Marcos 7:15
Nada hay fuera del hombre que entre en él, que le pueda contaminar: mas lo que sale de él, aquello es lo que contamina al hombre.
Referencia cruzada
Marcos 7:18-20 provee la propia explicación de Jesús: la comida no puede contaminar, sino el mal que sale de dentro.
Marcos 7:20-23 desarrolla lo que sale — malos pensamientos — como la verdadera fuente de contaminación, explicando directamente el principio.
Marcos 7:23 enumera las cosas malas de dentro que contaminan a la persona, desarrollando el principio declarado en Marcos 7:15.
Hebreos 13:9 advierte contra enseñanzas sobre alimentos, instando a la gracia — coherente con el rechazo de Jesús a la contaminación por comida.
Levítico 11:42-47 define los alimentos limpios e inmundos, el mismo sistema que Jesús declara inválido aquí.
Proverbios 4:23 enfatiza guardar el corazón, lo cual se alinea con el enfoque de Jesús en el carácter interior como fuente de contaminación.
Mateo 12:34 afirma que la boca habla de la abundancia del corazón — ilustrando el punto de Jesús de que el mal interior contamina, no la comida.

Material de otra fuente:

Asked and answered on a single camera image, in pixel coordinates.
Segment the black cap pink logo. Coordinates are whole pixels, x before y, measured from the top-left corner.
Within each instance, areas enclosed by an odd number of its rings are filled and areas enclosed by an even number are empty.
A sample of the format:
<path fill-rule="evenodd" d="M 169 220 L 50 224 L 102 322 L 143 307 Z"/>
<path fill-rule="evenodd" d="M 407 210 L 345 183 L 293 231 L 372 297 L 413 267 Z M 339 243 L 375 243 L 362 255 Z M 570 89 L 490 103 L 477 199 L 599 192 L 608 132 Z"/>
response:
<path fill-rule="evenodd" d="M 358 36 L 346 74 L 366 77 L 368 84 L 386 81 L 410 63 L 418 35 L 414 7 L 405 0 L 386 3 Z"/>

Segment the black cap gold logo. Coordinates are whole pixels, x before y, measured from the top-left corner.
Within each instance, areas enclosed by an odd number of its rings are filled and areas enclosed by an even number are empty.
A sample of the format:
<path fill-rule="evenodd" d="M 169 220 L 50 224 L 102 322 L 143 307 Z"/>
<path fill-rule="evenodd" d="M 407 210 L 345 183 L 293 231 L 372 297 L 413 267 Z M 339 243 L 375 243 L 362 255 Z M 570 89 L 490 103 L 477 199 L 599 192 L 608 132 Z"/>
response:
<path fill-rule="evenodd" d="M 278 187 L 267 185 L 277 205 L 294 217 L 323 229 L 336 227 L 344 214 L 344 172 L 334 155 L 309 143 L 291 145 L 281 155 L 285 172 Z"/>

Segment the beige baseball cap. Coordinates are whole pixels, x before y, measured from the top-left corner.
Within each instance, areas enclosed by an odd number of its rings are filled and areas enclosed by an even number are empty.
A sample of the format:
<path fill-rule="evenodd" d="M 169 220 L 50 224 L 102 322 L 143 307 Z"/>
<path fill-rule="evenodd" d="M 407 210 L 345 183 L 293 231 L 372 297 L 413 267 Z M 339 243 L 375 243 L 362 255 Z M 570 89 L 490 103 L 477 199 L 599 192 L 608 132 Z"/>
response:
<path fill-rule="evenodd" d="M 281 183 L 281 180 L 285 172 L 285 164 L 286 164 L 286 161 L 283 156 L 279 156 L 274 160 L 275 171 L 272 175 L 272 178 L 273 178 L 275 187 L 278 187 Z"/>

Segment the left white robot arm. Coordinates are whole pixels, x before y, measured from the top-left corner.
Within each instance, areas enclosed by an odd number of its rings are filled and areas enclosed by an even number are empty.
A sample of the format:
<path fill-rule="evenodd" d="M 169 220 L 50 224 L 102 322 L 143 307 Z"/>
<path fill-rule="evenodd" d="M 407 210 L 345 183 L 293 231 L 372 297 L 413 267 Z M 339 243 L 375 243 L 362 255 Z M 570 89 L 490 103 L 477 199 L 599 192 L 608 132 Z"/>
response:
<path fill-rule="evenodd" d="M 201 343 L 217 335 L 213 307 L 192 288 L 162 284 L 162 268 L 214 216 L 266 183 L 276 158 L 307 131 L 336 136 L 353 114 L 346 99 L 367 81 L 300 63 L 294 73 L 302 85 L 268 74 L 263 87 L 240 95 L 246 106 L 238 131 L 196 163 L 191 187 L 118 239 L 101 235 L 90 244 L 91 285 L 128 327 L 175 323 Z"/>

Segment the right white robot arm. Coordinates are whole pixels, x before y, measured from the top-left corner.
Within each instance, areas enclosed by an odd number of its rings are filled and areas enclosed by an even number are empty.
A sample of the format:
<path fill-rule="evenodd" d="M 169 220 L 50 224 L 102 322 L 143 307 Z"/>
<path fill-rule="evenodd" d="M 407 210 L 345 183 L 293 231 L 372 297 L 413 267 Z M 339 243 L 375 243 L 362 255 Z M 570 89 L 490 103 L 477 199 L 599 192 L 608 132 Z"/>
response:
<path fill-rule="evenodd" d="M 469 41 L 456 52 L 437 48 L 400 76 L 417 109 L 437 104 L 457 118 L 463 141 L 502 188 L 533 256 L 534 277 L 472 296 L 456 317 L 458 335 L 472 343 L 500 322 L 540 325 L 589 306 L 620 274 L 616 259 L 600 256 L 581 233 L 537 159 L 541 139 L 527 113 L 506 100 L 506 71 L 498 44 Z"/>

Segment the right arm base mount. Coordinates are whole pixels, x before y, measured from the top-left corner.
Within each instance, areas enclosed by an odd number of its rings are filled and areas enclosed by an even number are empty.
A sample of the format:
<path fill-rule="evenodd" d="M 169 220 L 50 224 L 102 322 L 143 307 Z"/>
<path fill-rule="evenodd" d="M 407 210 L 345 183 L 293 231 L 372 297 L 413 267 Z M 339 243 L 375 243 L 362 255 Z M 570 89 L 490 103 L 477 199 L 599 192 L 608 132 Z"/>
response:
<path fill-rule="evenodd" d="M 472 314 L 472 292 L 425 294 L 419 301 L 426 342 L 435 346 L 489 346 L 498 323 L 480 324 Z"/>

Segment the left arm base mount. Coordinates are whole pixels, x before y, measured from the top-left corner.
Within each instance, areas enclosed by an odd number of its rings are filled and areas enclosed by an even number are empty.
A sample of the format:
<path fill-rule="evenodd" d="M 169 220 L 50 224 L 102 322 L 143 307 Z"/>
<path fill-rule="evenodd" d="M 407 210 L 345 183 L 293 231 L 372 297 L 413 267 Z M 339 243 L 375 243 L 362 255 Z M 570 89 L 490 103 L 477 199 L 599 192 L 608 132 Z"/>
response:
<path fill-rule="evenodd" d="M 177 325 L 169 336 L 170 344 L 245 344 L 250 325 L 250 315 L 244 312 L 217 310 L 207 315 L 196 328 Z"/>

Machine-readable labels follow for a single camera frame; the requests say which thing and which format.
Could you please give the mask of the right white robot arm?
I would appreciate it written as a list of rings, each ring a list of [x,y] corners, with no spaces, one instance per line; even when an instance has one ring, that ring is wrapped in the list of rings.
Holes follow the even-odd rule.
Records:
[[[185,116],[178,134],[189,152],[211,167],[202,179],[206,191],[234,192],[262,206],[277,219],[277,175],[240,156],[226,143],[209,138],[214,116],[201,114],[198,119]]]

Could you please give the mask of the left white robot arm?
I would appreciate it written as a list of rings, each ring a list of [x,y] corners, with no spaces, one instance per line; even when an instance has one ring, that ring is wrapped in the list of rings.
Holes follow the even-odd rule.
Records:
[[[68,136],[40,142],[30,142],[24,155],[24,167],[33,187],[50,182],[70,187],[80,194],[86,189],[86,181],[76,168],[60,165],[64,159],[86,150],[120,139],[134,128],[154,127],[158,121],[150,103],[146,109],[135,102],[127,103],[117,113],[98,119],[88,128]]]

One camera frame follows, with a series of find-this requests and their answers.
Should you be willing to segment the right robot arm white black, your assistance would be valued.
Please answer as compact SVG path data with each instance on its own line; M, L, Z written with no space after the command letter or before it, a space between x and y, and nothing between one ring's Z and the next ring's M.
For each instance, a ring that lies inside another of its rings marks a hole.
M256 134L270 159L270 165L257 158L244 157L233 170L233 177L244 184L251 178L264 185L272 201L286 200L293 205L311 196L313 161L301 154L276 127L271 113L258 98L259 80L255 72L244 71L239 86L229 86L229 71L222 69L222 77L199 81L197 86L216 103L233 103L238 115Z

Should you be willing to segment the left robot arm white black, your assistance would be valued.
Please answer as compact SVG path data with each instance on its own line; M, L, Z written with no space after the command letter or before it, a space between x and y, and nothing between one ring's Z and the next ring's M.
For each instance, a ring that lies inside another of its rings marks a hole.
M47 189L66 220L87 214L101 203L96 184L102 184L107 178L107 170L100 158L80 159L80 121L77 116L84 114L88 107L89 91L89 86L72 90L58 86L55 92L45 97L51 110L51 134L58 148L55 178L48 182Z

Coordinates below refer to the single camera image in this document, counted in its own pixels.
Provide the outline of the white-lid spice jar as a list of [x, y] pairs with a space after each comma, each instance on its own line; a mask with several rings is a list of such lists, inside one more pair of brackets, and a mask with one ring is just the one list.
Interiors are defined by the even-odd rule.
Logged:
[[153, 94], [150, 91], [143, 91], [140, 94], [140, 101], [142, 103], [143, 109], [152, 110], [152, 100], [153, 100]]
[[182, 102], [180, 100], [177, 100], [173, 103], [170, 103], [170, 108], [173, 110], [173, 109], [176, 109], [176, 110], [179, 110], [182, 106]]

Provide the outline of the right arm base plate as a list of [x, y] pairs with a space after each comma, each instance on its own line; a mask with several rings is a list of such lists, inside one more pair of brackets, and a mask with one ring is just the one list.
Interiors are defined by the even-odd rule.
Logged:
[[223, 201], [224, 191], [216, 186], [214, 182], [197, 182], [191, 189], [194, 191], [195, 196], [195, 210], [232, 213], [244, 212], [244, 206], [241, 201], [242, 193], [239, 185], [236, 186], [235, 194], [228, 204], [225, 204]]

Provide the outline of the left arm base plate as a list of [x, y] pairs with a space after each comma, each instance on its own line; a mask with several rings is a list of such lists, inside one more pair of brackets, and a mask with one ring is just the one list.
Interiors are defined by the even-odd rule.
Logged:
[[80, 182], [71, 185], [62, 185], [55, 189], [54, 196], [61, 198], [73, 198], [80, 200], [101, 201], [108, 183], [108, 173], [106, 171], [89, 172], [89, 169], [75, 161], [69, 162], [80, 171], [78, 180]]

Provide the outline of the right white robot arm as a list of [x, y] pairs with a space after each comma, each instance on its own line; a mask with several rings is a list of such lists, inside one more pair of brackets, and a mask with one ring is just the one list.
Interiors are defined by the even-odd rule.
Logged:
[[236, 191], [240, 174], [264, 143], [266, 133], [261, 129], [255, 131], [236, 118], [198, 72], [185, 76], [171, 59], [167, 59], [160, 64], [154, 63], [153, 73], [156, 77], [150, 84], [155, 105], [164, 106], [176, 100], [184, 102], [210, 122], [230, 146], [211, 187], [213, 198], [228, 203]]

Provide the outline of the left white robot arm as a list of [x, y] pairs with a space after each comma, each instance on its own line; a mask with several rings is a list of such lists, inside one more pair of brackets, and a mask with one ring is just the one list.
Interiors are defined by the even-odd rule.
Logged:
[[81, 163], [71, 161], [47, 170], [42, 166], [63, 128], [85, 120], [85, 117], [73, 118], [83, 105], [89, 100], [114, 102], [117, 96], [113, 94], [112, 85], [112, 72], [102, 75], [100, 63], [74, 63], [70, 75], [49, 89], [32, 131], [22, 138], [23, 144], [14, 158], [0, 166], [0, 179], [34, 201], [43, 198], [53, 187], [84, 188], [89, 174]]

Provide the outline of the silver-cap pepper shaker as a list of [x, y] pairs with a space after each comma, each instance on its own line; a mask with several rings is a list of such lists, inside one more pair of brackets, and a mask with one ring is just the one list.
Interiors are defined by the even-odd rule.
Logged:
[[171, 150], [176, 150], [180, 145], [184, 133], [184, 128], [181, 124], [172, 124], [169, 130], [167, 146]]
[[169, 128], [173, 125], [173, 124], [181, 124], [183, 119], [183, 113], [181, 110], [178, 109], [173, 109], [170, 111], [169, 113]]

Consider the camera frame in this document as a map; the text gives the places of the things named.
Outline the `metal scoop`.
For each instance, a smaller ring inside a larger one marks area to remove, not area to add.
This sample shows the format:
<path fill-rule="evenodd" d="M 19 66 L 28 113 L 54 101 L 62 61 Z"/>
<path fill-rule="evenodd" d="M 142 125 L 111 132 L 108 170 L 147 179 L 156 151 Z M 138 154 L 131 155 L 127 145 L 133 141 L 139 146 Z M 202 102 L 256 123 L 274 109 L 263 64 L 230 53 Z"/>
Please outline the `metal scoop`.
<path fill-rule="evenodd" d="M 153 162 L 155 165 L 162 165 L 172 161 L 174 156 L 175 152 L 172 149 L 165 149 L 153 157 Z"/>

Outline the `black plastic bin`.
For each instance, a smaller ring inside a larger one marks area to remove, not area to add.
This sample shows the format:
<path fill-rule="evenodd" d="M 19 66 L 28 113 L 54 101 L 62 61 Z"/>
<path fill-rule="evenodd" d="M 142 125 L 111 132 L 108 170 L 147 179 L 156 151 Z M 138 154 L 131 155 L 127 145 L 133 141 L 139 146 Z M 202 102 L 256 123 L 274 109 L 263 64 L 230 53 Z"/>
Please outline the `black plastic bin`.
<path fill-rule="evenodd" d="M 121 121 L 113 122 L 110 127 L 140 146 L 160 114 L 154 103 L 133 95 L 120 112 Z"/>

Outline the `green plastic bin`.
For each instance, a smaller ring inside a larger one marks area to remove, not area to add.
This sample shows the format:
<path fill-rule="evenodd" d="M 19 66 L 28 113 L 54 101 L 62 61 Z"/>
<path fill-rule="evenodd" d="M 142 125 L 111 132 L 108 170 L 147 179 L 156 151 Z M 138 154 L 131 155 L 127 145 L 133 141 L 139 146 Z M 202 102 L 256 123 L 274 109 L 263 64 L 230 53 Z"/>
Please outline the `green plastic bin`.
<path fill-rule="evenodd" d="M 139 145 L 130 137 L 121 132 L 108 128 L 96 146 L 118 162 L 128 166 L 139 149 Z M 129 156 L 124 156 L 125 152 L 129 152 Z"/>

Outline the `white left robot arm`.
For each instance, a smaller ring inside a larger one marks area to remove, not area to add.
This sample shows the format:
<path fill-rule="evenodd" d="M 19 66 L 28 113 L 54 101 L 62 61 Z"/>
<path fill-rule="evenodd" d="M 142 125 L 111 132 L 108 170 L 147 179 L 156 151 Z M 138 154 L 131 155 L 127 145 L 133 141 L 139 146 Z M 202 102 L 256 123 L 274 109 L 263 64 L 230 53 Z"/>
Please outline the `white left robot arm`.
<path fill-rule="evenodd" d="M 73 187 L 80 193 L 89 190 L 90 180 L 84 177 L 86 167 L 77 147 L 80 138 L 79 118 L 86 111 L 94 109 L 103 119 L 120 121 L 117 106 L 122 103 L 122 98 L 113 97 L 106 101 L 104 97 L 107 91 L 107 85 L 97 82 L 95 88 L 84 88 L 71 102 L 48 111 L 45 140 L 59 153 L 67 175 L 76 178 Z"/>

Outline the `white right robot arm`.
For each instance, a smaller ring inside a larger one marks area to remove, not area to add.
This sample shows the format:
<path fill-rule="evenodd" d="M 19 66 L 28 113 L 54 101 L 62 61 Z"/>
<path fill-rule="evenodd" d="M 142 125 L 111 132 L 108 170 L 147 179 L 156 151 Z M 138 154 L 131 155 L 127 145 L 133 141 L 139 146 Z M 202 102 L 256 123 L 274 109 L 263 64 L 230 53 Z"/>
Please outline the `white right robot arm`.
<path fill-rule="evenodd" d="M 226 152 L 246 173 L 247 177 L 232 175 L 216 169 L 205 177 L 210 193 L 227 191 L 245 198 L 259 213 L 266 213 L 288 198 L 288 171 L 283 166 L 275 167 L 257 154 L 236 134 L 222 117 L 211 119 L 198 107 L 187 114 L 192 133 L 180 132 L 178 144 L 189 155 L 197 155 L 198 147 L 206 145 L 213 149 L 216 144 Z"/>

Tito 1:15 extiende la lógica: para el puro todo es puro; la contaminación viene de dentro, no de la comida.
Hechos 10:14-16 muestra la visión de Pedro donde Dios declara limpios todos los alimentos, confirmando la enseñanza de Jesús sobre la contaminación.
Hechos 10:28 extiende el principio: Dios muestra a Pedro que no llame inmundo a ningún hombre, la misma lógica aplicada a las personas.
Hechos 11:8-10 relata la visión de Pedro, reforzando que Jehová ha limpiado lo que antes se consideraba inmundo.
1 Timoteo 4:3-5 refuerza esto: la creación de Dios es buena; prohibir alimentos es falsa enseñanza, eco de que nada externo contamina.
Romanos 14:14 repite la enseñanza de Jesús: 'nada es inmundo en sí mismo' — una afirmación directa de este principio.
1 Corintios 10:25 aplica el principio de Jesús: come sin preguntar por conciencia, pues los alimentos externos no contaminan.
Levítico 11:8 define animales inmundos; Jesús aquí revoca esa contaminación externa, enseñando que la verdadera contaminación viene de dentro.
Mateo 15:11 registra la misma declaración sobre lo que contamina a la persona, proporcionando un paralelo sinóptico al relato de Marcos.
Levítico 11 define animales limpios e inmundos — las mismas leyes que Jesús contradice, enseñando que ningún alimento contamina.
Hechos 15:20 aplica el principio de Jesús al exigir solo prohibiciones básicas para los gentiles — una aplicación práctica.
Hebreos 9:10 describe los alimentos y lavados externos del AT como temporales — una etapa anterior que la enseñanza de Jesús cumple y supera.
Santiago 3:6 describe el poder de la lengua para contaminar todo el cuerpo, haciendo eco de la idea de que lo que sale de la persona la contamina.